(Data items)
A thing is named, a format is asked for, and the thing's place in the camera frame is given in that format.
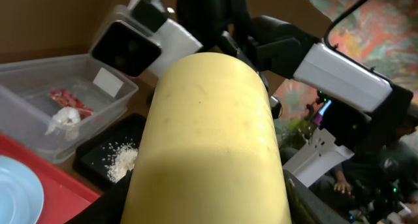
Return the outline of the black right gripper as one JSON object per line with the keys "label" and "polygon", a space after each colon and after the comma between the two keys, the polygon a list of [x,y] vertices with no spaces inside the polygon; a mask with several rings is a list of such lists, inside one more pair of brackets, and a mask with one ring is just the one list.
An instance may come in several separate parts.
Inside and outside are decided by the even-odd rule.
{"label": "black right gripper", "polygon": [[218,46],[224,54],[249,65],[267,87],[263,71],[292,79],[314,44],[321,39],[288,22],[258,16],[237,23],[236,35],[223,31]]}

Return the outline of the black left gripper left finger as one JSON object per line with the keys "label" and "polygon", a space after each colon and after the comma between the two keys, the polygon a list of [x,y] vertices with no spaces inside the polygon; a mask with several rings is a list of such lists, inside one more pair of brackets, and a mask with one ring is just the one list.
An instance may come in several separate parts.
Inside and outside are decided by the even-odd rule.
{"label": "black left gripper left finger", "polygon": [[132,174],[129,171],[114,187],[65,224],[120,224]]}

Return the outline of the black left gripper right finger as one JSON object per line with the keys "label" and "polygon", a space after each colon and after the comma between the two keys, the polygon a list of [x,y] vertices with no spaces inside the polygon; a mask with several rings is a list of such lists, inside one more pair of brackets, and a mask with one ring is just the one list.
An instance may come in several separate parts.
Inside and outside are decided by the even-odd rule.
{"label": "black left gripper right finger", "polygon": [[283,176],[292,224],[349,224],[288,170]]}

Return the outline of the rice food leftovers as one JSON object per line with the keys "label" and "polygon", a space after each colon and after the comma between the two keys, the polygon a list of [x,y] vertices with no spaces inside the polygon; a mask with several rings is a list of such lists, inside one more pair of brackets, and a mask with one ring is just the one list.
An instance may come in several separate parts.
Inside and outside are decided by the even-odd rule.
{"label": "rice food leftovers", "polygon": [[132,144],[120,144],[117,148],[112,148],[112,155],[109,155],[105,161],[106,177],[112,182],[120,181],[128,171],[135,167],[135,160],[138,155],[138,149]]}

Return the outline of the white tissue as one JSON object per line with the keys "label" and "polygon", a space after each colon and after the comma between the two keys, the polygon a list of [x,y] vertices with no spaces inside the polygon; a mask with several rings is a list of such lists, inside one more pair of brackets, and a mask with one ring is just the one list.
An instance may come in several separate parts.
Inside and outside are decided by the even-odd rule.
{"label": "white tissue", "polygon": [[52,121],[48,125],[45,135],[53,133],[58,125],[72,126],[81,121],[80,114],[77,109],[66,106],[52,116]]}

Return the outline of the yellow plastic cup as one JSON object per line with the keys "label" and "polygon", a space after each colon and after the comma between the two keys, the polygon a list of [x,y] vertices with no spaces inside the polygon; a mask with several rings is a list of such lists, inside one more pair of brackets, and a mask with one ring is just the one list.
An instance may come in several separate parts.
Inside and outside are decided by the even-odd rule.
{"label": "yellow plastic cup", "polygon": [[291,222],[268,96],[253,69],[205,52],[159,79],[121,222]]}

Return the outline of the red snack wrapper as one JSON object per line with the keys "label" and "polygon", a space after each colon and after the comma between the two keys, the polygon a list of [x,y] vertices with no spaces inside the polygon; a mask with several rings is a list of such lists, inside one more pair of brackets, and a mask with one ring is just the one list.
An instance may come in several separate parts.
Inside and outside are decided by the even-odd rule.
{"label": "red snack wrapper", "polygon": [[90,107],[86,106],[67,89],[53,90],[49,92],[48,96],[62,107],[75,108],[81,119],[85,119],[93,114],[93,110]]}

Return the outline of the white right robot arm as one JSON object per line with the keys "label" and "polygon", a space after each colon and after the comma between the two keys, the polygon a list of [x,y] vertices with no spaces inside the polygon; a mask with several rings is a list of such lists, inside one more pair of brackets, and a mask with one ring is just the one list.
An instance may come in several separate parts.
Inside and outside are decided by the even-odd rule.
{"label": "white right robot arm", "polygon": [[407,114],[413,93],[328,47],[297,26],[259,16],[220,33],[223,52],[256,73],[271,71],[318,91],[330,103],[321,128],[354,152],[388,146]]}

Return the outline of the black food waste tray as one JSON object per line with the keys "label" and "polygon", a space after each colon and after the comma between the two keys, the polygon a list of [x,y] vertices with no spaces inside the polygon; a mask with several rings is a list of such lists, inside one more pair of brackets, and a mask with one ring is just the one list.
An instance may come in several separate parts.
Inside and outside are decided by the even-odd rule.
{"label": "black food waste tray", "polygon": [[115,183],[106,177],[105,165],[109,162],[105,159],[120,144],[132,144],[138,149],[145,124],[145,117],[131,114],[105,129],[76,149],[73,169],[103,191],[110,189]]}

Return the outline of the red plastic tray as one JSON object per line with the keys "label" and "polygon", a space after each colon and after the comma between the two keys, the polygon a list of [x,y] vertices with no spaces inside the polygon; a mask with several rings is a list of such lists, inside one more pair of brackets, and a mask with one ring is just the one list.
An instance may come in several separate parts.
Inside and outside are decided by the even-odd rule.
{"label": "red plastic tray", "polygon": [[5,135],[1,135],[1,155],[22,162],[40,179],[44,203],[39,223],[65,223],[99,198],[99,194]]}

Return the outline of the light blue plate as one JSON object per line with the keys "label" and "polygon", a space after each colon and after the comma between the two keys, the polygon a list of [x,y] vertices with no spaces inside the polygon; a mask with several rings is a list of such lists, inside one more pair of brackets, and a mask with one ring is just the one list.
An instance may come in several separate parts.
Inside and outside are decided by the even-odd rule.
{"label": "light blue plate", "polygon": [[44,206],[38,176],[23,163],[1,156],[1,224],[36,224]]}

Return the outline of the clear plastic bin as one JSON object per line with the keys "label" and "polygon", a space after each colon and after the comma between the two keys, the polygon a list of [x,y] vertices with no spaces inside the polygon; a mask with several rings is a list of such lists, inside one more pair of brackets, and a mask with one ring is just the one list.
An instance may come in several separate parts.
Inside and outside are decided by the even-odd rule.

Directions for this task ->
Set the preceding data down again word for word, omitting images.

Reply to the task ->
A thing is named, a format is asked for, and the thing's place in the camera frame is given in that format.
Return the outline of the black right gripper as one JSON object per line with the keys "label" and "polygon", a space after each colon and after the comma between the two keys, the polygon a list of [x,y] vertices with no spaces inside the polygon; a mask with several rings is a list of such lists, inside one more pair of brackets, and a mask with one ring is just the one list.
An instance may come in several separate parts.
Inside and outside are decided by the even-odd rule.
{"label": "black right gripper", "polygon": [[218,46],[224,54],[249,65],[267,87],[263,71],[292,79],[314,44],[321,39],[288,22],[258,16],[237,23],[236,35],[223,31]]}

Return the outline of the black left gripper left finger as one JSON object per line with the keys "label" and "polygon", a space after each colon and after the comma between the two keys, the polygon a list of [x,y] vertices with no spaces inside the polygon; a mask with several rings is a list of such lists, inside one more pair of brackets, and a mask with one ring is just the one list.
An instance may come in several separate parts.
Inside and outside are decided by the even-odd rule.
{"label": "black left gripper left finger", "polygon": [[132,174],[129,171],[114,187],[65,224],[120,224]]}

Return the outline of the black left gripper right finger as one JSON object per line with the keys "label" and "polygon", a space after each colon and after the comma between the two keys, the polygon a list of [x,y] vertices with no spaces inside the polygon; a mask with several rings is a list of such lists, inside one more pair of brackets, and a mask with one ring is just the one list.
An instance may come in several separate parts.
Inside and outside are decided by the even-odd rule.
{"label": "black left gripper right finger", "polygon": [[283,176],[292,224],[349,224],[288,170]]}

Return the outline of the rice food leftovers as one JSON object per line with the keys "label" and "polygon", a space after each colon and after the comma between the two keys, the polygon a list of [x,y] vertices with no spaces inside the polygon; a mask with several rings is a list of such lists, inside one more pair of brackets, and a mask with one ring is just the one list.
An instance may come in several separate parts.
Inside and outside are decided by the even-odd rule.
{"label": "rice food leftovers", "polygon": [[132,144],[120,144],[117,148],[112,148],[112,155],[109,155],[105,161],[106,177],[112,182],[120,181],[128,171],[135,167],[135,160],[138,155],[138,149]]}

Return the outline of the white tissue as one JSON object per line with the keys "label" and "polygon", a space after each colon and after the comma between the two keys, the polygon a list of [x,y] vertices with no spaces inside the polygon; a mask with several rings is a list of such lists, inside one more pair of brackets, and a mask with one ring is just the one list.
An instance may come in several separate parts.
Inside and outside are decided by the even-odd rule.
{"label": "white tissue", "polygon": [[52,121],[48,125],[45,135],[53,133],[58,125],[72,126],[81,121],[80,114],[77,109],[66,106],[52,116]]}

Return the outline of the yellow plastic cup as one JSON object per line with the keys "label" and "polygon", a space after each colon and after the comma between the two keys, the polygon a list of [x,y] vertices with no spaces inside the polygon; a mask with several rings is a list of such lists, inside one more pair of brackets, and a mask with one ring is just the one list.
An instance may come in several separate parts.
Inside and outside are decided by the even-odd rule.
{"label": "yellow plastic cup", "polygon": [[291,222],[268,96],[253,69],[205,52],[159,79],[121,222]]}

Return the outline of the red snack wrapper as one JSON object per line with the keys "label" and "polygon", a space after each colon and after the comma between the two keys, the polygon a list of [x,y] vertices with no spaces inside the polygon; a mask with several rings is a list of such lists, inside one more pair of brackets, and a mask with one ring is just the one list.
An instance may come in several separate parts.
Inside and outside are decided by the even-odd rule.
{"label": "red snack wrapper", "polygon": [[90,107],[86,106],[67,89],[53,90],[49,92],[48,96],[62,107],[75,108],[81,119],[85,119],[93,114],[93,110]]}

Return the outline of the white right robot arm as one JSON object per line with the keys "label" and "polygon", a space after each colon and after the comma between the two keys, the polygon a list of [x,y] vertices with no spaces inside the polygon; a mask with several rings is a list of such lists, inside one more pair of brackets, and a mask with one ring is just the one list.
An instance may come in several separate parts.
Inside and outside are decided by the even-odd rule.
{"label": "white right robot arm", "polygon": [[407,114],[413,93],[328,47],[297,26],[259,16],[220,33],[223,52],[256,73],[271,71],[318,91],[330,103],[321,128],[354,152],[388,146]]}

Return the outline of the black food waste tray as one JSON object per line with the keys "label" and "polygon", a space after each colon and after the comma between the two keys, the polygon a list of [x,y] vertices with no spaces inside the polygon; a mask with several rings is a list of such lists, inside one more pair of brackets, and a mask with one ring is just the one list.
An instance may come in several separate parts.
Inside and outside are decided by the even-odd rule.
{"label": "black food waste tray", "polygon": [[115,183],[106,177],[105,165],[109,162],[105,159],[120,144],[132,144],[138,149],[145,124],[145,117],[131,114],[105,129],[76,149],[73,169],[103,191],[110,189]]}

Return the outline of the red plastic tray as one JSON object per line with the keys "label" and "polygon", a space after each colon and after the comma between the two keys, the polygon a list of [x,y] vertices with no spaces inside the polygon; a mask with several rings is a list of such lists, inside one more pair of brackets, and a mask with one ring is just the one list.
An instance may come in several separate parts.
Inside and outside are decided by the even-odd rule.
{"label": "red plastic tray", "polygon": [[5,135],[1,135],[1,155],[22,162],[40,179],[44,203],[39,223],[65,223],[99,198],[99,194]]}

Return the outline of the light blue plate as one JSON object per line with the keys "label" and "polygon", a space after each colon and after the comma between the two keys, the polygon a list of [x,y] vertices with no spaces inside the polygon; a mask with several rings is a list of such lists, inside one more pair of brackets, and a mask with one ring is just the one list.
An instance may come in several separate parts.
Inside and outside are decided by the even-odd rule.
{"label": "light blue plate", "polygon": [[44,206],[38,176],[23,163],[1,156],[1,224],[36,224]]}

Return the outline of the clear plastic bin as one JSON object per line with the keys "label" and "polygon", a space after each colon and after the comma between the two keys, the polygon a list of [x,y] vertices with no spaces inside the polygon; a mask with several rings is a list of such lists, inside one more pair of brackets, and a mask with one ring is just the one list.
An instance may come in several separate parts.
Inside and outside are decided by the even-odd rule.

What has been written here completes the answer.